§ Stored items
________________________________________
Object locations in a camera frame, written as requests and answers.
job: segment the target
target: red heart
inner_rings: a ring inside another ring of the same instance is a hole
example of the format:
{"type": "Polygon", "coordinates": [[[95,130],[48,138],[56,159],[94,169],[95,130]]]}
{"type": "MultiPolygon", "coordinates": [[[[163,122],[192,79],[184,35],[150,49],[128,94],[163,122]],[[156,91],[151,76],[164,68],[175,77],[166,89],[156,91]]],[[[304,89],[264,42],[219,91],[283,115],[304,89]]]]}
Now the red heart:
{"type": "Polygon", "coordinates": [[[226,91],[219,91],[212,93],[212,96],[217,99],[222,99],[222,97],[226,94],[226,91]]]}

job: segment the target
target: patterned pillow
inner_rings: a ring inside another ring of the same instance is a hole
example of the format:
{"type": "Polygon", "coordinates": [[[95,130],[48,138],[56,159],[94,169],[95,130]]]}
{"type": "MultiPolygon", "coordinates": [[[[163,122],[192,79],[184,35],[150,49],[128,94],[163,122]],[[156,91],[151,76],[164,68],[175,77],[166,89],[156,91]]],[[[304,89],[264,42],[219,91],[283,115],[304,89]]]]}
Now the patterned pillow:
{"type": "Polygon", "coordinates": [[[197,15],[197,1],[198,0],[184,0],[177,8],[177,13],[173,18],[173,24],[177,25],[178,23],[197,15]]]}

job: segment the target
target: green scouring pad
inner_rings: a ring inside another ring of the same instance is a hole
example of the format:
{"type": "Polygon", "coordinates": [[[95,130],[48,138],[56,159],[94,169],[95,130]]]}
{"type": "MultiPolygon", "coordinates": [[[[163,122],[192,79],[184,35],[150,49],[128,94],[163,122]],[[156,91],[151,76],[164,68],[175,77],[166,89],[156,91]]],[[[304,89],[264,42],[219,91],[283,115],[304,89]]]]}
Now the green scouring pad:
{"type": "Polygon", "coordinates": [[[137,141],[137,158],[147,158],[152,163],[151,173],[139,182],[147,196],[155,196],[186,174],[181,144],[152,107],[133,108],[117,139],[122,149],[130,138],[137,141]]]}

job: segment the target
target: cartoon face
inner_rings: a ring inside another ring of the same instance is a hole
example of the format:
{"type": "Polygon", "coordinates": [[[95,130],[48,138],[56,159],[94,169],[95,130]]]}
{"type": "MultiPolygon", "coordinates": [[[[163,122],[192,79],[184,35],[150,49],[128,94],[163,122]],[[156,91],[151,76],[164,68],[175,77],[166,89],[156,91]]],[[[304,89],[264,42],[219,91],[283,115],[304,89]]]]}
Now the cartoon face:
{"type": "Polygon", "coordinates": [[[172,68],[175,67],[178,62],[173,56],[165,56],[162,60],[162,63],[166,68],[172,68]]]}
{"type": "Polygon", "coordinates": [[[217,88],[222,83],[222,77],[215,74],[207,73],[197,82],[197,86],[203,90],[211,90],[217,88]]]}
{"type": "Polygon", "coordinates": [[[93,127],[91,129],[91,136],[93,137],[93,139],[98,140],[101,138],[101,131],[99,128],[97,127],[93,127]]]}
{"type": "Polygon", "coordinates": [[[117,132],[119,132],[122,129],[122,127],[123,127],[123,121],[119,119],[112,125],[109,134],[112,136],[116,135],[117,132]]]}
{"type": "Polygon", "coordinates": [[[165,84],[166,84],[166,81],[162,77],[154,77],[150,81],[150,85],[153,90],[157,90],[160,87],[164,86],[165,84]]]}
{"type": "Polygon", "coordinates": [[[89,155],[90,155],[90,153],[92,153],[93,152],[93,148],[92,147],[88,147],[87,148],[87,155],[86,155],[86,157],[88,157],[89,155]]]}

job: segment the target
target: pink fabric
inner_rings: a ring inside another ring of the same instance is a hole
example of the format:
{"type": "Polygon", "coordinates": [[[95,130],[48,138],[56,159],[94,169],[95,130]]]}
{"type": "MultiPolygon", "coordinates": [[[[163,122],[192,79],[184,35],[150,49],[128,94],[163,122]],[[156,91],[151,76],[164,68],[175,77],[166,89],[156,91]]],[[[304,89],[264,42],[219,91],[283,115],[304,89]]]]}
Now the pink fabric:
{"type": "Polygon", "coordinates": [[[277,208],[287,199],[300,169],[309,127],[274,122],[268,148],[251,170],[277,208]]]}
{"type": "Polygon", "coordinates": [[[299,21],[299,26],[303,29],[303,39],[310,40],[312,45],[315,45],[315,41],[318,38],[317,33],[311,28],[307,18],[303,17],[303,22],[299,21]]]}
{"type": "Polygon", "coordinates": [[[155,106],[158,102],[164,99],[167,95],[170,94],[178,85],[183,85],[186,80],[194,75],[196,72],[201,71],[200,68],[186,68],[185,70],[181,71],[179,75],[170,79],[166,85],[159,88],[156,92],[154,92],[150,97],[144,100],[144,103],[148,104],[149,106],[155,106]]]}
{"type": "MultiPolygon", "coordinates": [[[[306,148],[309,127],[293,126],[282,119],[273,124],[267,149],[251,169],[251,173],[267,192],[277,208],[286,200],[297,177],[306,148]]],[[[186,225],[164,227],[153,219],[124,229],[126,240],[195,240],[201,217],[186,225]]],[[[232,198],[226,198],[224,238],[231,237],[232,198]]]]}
________________________________________
§ Description of the task
The records above must be transcribed in full, word for word.

§ Reply to the exercise
Object locations in a camera frame, written as requests and answers.
job: segment the target
target: red heart
inner_rings: a ring inside another ring of the same instance is a hole
example of the format:
{"type": "Polygon", "coordinates": [[[95,130],[48,138],[56,159],[94,169],[95,130]]]}
{"type": "MultiPolygon", "coordinates": [[[[163,122],[192,79],[184,35],[150,49],[128,94],[163,122]],[[156,91],[151,76],[164,68],[175,77],[166,89],[156,91]]],[[[304,89],[264,42],[219,91],[283,115],[304,89]]]]}
Now the red heart:
{"type": "Polygon", "coordinates": [[[226,91],[219,91],[212,93],[212,96],[217,99],[222,99],[222,97],[226,94],[226,91]]]}

job: segment the target
target: patterned pillow
inner_rings: a ring inside another ring of the same instance is a hole
example of the format:
{"type": "Polygon", "coordinates": [[[95,130],[48,138],[56,159],[94,169],[95,130]]]}
{"type": "MultiPolygon", "coordinates": [[[[163,122],[192,79],[184,35],[150,49],[128,94],[163,122]],[[156,91],[151,76],[164,68],[175,77],[166,89],[156,91]]],[[[304,89],[264,42],[219,91],[283,115],[304,89]]]]}
Now the patterned pillow:
{"type": "Polygon", "coordinates": [[[197,15],[197,1],[198,0],[184,0],[177,8],[177,13],[173,18],[173,24],[177,25],[178,23],[197,15]]]}

job: segment the target
target: green scouring pad
inner_rings: a ring inside another ring of the same instance is a hole
example of the format:
{"type": "Polygon", "coordinates": [[[95,130],[48,138],[56,159],[94,169],[95,130]]]}
{"type": "MultiPolygon", "coordinates": [[[[163,122],[192,79],[184,35],[150,49],[128,94],[163,122]],[[156,91],[151,76],[164,68],[175,77],[166,89],[156,91]]],[[[304,89],[264,42],[219,91],[283,115],[304,89]]]]}
Now the green scouring pad:
{"type": "Polygon", "coordinates": [[[137,141],[137,158],[147,158],[152,163],[151,173],[139,182],[147,196],[155,196],[186,174],[181,144],[152,107],[133,108],[117,139],[122,149],[130,138],[137,141]]]}

job: segment the target
target: cartoon face
inner_rings: a ring inside another ring of the same instance is a hole
example of the format:
{"type": "Polygon", "coordinates": [[[95,130],[48,138],[56,159],[94,169],[95,130]]]}
{"type": "MultiPolygon", "coordinates": [[[[163,122],[192,79],[184,35],[150,49],[128,94],[163,122]],[[156,91],[151,76],[164,68],[175,77],[166,89],[156,91]]],[[[304,89],[264,42],[219,91],[283,115],[304,89]]]]}
Now the cartoon face:
{"type": "Polygon", "coordinates": [[[172,68],[175,67],[178,62],[173,56],[165,56],[162,60],[162,63],[166,68],[172,68]]]}
{"type": "Polygon", "coordinates": [[[217,88],[222,83],[222,77],[215,74],[207,73],[197,82],[197,86],[203,90],[211,90],[217,88]]]}
{"type": "Polygon", "coordinates": [[[93,127],[91,129],[91,136],[93,137],[93,139],[98,140],[101,138],[101,131],[99,128],[97,127],[93,127]]]}
{"type": "Polygon", "coordinates": [[[117,132],[119,132],[122,129],[122,127],[123,127],[123,121],[119,119],[112,125],[109,134],[112,136],[116,135],[117,132]]]}
{"type": "Polygon", "coordinates": [[[165,84],[166,84],[166,81],[162,77],[154,77],[150,81],[150,85],[153,90],[157,90],[160,87],[164,86],[165,84]]]}
{"type": "Polygon", "coordinates": [[[89,155],[90,155],[90,153],[92,153],[93,152],[93,148],[92,147],[88,147],[87,148],[87,155],[86,155],[86,157],[88,157],[89,155]]]}

job: segment the target
target: pink fabric
inner_rings: a ring inside another ring of the same instance is a hole
example of the format:
{"type": "Polygon", "coordinates": [[[95,130],[48,138],[56,159],[94,169],[95,130]]]}
{"type": "MultiPolygon", "coordinates": [[[[163,122],[192,79],[184,35],[150,49],[128,94],[163,122]],[[156,91],[151,76],[164,68],[175,77],[166,89],[156,91]]],[[[304,89],[264,42],[219,91],[283,115],[304,89]]]]}
Now the pink fabric:
{"type": "Polygon", "coordinates": [[[277,208],[287,199],[300,169],[309,127],[274,122],[268,148],[251,170],[277,208]]]}
{"type": "Polygon", "coordinates": [[[299,21],[299,26],[303,29],[303,39],[310,40],[312,45],[315,45],[315,41],[318,38],[317,33],[311,28],[307,18],[303,17],[303,22],[299,21]]]}
{"type": "Polygon", "coordinates": [[[155,106],[158,102],[164,99],[167,95],[170,94],[178,85],[183,85],[186,80],[194,75],[196,72],[201,71],[200,68],[186,68],[185,70],[181,71],[179,75],[170,79],[166,85],[159,88],[156,92],[154,92],[150,97],[144,100],[144,103],[148,104],[149,106],[155,106]]]}
{"type": "MultiPolygon", "coordinates": [[[[306,148],[309,127],[293,126],[282,119],[273,124],[267,149],[251,169],[251,173],[267,192],[277,208],[286,200],[297,177],[306,148]]],[[[186,225],[164,227],[153,219],[124,229],[126,240],[195,240],[201,217],[186,225]]],[[[232,198],[226,198],[224,238],[231,237],[232,198]]]]}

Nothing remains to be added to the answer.